§ Information supplied:
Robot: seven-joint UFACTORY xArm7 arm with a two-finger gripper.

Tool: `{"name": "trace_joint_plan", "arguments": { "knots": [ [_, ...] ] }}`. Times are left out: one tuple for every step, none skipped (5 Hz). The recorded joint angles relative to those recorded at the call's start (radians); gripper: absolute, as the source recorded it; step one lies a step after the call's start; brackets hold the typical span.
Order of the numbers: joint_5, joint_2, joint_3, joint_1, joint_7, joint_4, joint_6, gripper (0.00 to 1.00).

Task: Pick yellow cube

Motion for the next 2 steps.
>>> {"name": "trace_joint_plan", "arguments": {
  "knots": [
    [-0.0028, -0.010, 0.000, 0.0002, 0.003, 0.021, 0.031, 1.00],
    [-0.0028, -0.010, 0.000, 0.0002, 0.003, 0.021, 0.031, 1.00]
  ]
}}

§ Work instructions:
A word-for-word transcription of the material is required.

§ Result:
Robot: seven-joint UFACTORY xArm7 arm with a two-finger gripper.

Tool: `{"name": "trace_joint_plan", "arguments": { "knots": [ [_, ...] ] }}`. Times are left out: one tuple for every step, none skipped (5 Hz). The recorded joint angles relative to those recorded at the call's start (radians); gripper: absolute, as the source recorded it; step one lies a step after the call's start; brackets hold the typical span.
Order of the numbers: joint_5, joint_2, joint_3, joint_1, joint_7, joint_4, joint_6, gripper (0.00 to 1.00).

Task: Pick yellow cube

Motion for the next 2 steps.
>>> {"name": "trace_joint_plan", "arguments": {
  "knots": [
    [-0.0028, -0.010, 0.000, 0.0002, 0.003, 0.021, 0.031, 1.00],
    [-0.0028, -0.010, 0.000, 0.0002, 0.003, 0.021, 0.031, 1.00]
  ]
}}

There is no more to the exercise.